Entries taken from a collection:

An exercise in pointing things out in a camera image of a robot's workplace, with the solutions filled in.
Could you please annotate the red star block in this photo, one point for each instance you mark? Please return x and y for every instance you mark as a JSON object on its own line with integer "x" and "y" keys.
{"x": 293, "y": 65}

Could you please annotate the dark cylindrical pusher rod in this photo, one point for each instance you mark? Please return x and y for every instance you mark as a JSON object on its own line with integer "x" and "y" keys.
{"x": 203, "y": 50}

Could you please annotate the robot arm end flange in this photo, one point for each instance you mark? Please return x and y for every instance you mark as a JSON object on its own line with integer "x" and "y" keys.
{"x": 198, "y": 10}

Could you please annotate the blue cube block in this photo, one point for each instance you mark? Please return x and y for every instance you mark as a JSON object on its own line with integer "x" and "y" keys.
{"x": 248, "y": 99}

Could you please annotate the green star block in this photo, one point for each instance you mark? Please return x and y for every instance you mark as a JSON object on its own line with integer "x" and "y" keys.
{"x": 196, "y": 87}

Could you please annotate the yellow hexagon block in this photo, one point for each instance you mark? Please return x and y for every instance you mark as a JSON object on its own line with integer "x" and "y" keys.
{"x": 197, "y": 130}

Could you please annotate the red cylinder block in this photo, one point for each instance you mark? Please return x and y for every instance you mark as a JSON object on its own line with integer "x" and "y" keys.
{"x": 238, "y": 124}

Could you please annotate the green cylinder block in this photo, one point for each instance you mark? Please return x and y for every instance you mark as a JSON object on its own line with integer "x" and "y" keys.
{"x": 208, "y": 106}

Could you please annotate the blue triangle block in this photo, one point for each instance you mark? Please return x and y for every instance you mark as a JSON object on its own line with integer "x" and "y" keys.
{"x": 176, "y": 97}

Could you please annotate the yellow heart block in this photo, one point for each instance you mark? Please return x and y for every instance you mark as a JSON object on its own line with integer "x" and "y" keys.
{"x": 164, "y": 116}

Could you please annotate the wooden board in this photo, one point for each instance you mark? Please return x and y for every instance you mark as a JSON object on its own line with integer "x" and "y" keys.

Work to be completed:
Write out again only the lines from the one with "Could you please annotate the yellow heart" through the last line of the records above. Keep every word as it stands.

Expected answer:
Could you please annotate the yellow heart block in this photo, one point for each instance you mark? Please return x and y for every instance you mark as a JSON object on its own line with integer "x" and "y" keys.
{"x": 164, "y": 116}

Could you please annotate the wooden board in this photo, one point for each instance you mark? Please return x and y for every instance you mark as a JSON object on its own line with integer "x" and "y" keys.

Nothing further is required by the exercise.